Teething child? Products to Avoid and Tips that Work
Teething — the process of baby teeth coming through the gums — begins with most babies about six months after birth.1 While teething pain caused by sore or tender gums can be relatively mild for some babies, others may experience discomfort.2
A number of products promise to relieve teething pain, but some are ineffective or even downright dangerous. Here are some products to avoid, along with tips for safer ways to relieve teething pain.
Teething necklaces and bracelets3,4
Amber necklaces have grown in popularity in recent years due to claims that they help relieve teething pain. However, teething jewelry made from amber and other materials have caused death and serious injury to children due to strangulation and choking, in addition to mouth injuries and infections. As a result, the American Academy of Pediatrics recommends that infants not wear or use any jewelry. Also, there is no scientific research or evidence to support claims of effectiveness in reducing pain and inflammation.
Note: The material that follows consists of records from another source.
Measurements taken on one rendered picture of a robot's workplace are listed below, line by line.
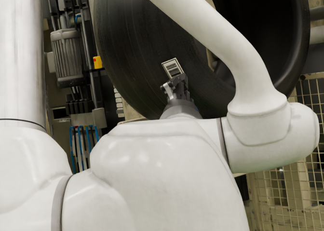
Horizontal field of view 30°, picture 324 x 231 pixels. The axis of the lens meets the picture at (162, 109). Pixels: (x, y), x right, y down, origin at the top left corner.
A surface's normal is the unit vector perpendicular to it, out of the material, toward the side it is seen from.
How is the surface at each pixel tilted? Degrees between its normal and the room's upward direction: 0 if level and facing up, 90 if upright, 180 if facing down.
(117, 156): 57
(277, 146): 103
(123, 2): 80
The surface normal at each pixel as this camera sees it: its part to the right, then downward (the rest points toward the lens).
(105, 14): -0.79, 0.01
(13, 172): 0.21, -0.55
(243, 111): -0.53, -0.48
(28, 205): -0.12, -0.72
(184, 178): 0.29, -0.34
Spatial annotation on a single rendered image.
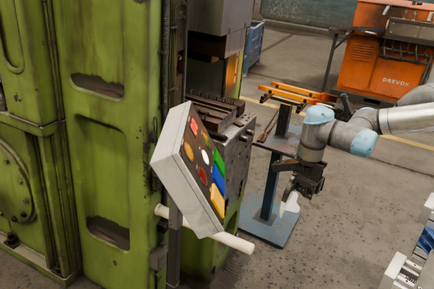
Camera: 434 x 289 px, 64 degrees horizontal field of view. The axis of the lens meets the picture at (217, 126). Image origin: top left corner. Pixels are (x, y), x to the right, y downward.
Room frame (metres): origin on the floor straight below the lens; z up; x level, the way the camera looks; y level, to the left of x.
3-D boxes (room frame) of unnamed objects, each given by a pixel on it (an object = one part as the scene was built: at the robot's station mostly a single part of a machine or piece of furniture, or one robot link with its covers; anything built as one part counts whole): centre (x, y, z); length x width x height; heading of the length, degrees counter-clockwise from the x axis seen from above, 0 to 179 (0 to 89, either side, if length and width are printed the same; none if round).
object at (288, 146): (1.91, -0.40, 0.67); 0.40 x 0.30 x 0.02; 154
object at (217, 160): (1.00, -0.02, 1.01); 0.07 x 0.05 x 0.07; 1
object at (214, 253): (1.59, 0.13, 0.23); 0.55 x 0.37 x 0.47; 66
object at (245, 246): (1.10, 0.01, 0.62); 0.44 x 0.05 x 0.05; 66
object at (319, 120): (0.89, -0.28, 1.23); 0.09 x 0.08 x 0.11; 58
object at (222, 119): (1.53, 0.15, 0.96); 0.42 x 0.20 x 0.09; 66
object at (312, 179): (0.88, -0.28, 1.07); 0.09 x 0.08 x 0.12; 50
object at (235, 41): (1.53, 0.15, 1.32); 0.42 x 0.20 x 0.10; 66
The Food and Drug Administration (FDA) advises that you do not use products containing benzocaine for children younger than 2. The FDA warns of serious risks, including reduced oxygen through the blood stream, and says these gels provide “little to no benefits for treating oral pain.”
The FDA also warns parents not to use, and to dispose of, homeopathic teething tablets made from natural ingredients, due to the presence of toxic belladonna in some brands.
Safe ways to relieve teething pain7,8
You can help soothe a teething child by:
- Massaging their gums gently with a clean finger, small cool spoon, moist gauze pad or frozen washcloth.
- Offering a clean, solid (not liquid), non-toxic teether to chew on.
- Making tasty frozen teething pops from healthy ingredients.
In addition, it is recommended that children see a dentist within six months of getting their first tooth or by their first birthday. The dentist can check to make sure teeth are healthy and growing in properly as well as answer any teething questions parents may have. Learn more about why children should visit the dentist by age 1.
Teething can cause discomfort for babies and frustration for parents. These tips can help both children and parents find relief.